If the logic behind the testing of the recipients is to ensure that the funds are going to be put towards the appropriate uses, then why not drug test all government programs where recipients receive funding? Why not test the first time homeowners that are getting down-payment assistance? Why not drug test every bank employee of the institutions that received bailouts? The answer is obvious. It is an invasion of privacy.
So, why are the recipients of TANF the exemption to the rule for their privacy?
Which States Drug Test for Welfare?
There are 13 states that are currently testing. In Florida, a federal judge struck down the law that required welfare applicants to submit to mandatory drug testing and ruled it unconstitutional. Prior to the stay on testing, only 108 out of 4,086 people tested were found to be using illegal substances, which is only 2.6 percent, costing the state more than it saved. This is the story, essentially, for all states that insist on testing, even just on reasonable suspicion.
Arizona has the oldest testing program in place, in place since 2010. It has screened all TANF applicants via a paper questionnaire, with a follow-up with a drug test with reasonable suspicion. Between 2010 and 2014, they screened roughly 143,000 people but referred only 42 for drug testing with 3 testing positive of the 19 that tested. Kansas started their program in 2014 and spent $3,636 per positive result, of which there were 11. Maine found a single user. Mississippi caught a grand total of 2 total users in five months of the program in 2014. Tennessee also only found one person in over 800 applicants. Utah screened roughly 9,500 applicants and tested 838 individuals, with only 29 testing positive between 2012-2014.
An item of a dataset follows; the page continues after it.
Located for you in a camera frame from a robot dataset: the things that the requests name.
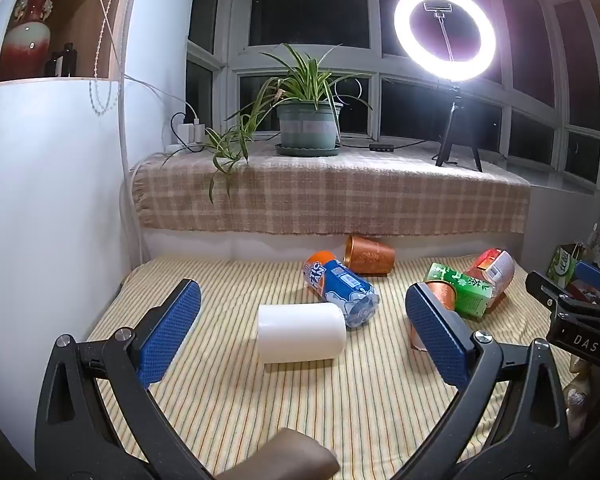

Yet, Republican states are still onboard, thinking that positive rates of less than three percent are good. Most recently, House Republicans have passed a resolution that absolves a rule from the Department of Labor that minimized drug testing for unemployment benefits. Since the 1960s, federal law has banned states from using drug testing to screen applicants for unemployment insurance, but if this trend continues, that law could be under close scrutiny soon enough.
Are There Benefits?
There are two main benefits for testing recipients of benefits. The first one is setting a precedent for the workforce. Many employers require pre-employment drug tests and the argument can be made for extending it to benefits.
The only other apparent benefit of this testing that could be argued is that the people who are testing positive are getting help now. What help is offered varies state to state and isn’t necessarily comprehensive, but it is at least an option to those who might need it. Addiction is a long battle and no one should have to go through it alone. Substance abuse affects society as a whole, not just the users.